Saturday, May 15, 2021

THE STRANGE INTERNAL SHIFT

 27 of #100daychallenge















I gave today a sincere try, getting up at 6:45 to get to a yoga class. The waves of time were against me though. The kitchen clock, set by me, was slow while I thought it was 10 minutes fast. Okay then. By the time I got into the car I had ten minutes to drive 12 miles and I thought the better part of valor was to just not interrupt class and/or stress myself trying to get there.

This did not make for a productive day however as I have been so tired. I suppose I deserve one day a week to not run around like the young maniac that I am. Oh wait. I am not young, but there you go. After a 2.5 hour sojourn to another world, I have not been able to fully re-enter this one. If I were a dog or a follower of Carlos Casteneda, I would be walking around in circles, trying to find my place and thence to come to some level of consciousness. Not happening. 

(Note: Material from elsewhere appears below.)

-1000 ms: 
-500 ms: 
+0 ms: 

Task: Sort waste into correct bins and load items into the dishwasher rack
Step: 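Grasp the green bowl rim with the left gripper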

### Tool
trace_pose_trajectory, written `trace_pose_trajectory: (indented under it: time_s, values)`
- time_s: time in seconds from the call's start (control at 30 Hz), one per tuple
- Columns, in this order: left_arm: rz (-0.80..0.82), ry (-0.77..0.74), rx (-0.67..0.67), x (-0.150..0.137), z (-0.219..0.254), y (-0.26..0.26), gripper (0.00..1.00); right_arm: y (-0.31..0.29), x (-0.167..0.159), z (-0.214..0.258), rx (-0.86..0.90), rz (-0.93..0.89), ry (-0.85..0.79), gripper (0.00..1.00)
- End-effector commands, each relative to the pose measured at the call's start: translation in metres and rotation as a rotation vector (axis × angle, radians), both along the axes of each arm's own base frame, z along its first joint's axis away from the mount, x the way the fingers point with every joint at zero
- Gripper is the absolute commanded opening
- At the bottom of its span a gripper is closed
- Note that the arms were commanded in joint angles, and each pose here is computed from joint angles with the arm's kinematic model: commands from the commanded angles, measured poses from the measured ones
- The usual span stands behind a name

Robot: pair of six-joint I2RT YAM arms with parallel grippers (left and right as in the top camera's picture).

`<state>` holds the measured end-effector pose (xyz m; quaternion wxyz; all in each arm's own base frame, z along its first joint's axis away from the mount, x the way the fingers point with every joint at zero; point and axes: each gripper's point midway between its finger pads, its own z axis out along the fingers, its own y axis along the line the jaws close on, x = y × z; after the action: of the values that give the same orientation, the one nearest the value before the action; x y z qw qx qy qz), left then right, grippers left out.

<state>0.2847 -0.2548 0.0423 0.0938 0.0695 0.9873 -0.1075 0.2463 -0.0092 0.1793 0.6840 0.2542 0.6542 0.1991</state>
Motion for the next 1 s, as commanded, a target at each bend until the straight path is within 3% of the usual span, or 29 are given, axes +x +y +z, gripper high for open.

I am loathe to do much now as I am a bit ditzy. I do have to clean the kitchen and probably feed my mom. She never got dressed today, only drifting between watching television and napping. My 30 minutes of dedicated reading turned into long-enough-to-finish the Kathy Valentine book. I also set a 30-minute alarm to work on the garden which got in some columbine plants, a very expensive and small clematis, and some anemone bulbs that probably won't grow because that's how bulbs roll with me.


Sub-gardeners.














I am taking this early opportunity to write as I could just fall out asleep at almost any time.

I ran into the young man who lives next door, Randy. He said hello which kind of surprised me. I took a moment to apologize again for losing my temper. The situation described earlier pushed my buttons very hard and I can see why they were upset at a reaction from me they didn't understand. I don't think they see my point of view, but I felt I could at least acknowledge theirs. 

“I call it cruel and maybe the root of all cruelty

to know what occurs but not recognize the fact.”


I reckon they won't see my side of it, but at least I won't be carrying around my lack of acknowledge, knowing that my behavior was out-of-some line, maybe not quite as they described. The cruelty in not acknowledging my anger would be cruelty to myself and possibly some dry tinder for another mis-expression of my frustration. 


The cat enemies, Vera and Idrisse, are both sitting over my desk feeling that I should be letting them out or, if not that, feeding them some dinner. So I will pause in these proceedings to address their dinner as it is coyote time outside.


11:18 p.m.


I woke up enough to clean the kitchen, including the floor and then prepped asparagus to be roasted tomorrow. All while listening to a new audio book, The Shadow King by Maaza Mengiste. Beautiful beautiful writing, tenderness with a tough subject. I have a desire to space out in front of some television, (I started watching Ewan McGregor in Halston on Netflix today which ironing), but sleep is likely the better option. 


WEAK FORCES


I enjoy an accumulating

faith in weak forces—

a weak faith, of course,

easily shaken, but also

easily regained—in what

starts to drift: all the 

slow untrainings of the mind,

the sift left of resolve

sustained too long, the

strange internal shift

by which there’s no knowing

if this is the road taken

or untaken. There are soft

affinities, possibly electrical

lint-like congeries; moonlit

hints; asymmetrical pink

glowy spots that are not

the defeat of something,

I don’t think.



SHARK’S TEETH


Everything contains some

silence. Noise gets

its zest from the

small shark’s-tooth-

shaped fragments

of rest angled

in it. An hour

of a city holds maybe

a minute of these

remnants of a time

when silence reigned,

compact and dangerous

as a shark. Sometimes

a bit of a tail

or fin can still

be sensed in parks.


— Kay Ryan, The Best of It; New and Selected Poems, Grove Press, New York, 2010


McCoy found a worm.



1 comment:

  1. I have a small sub gardener who attempts to escape everyday. He thinks he can garden under cars. I have a real lady next door who needed a job to help make the rent. She is redoing my garden for 15 bucks an hour. That's cheaper than the Guatemalan guys you hire at Home Depot.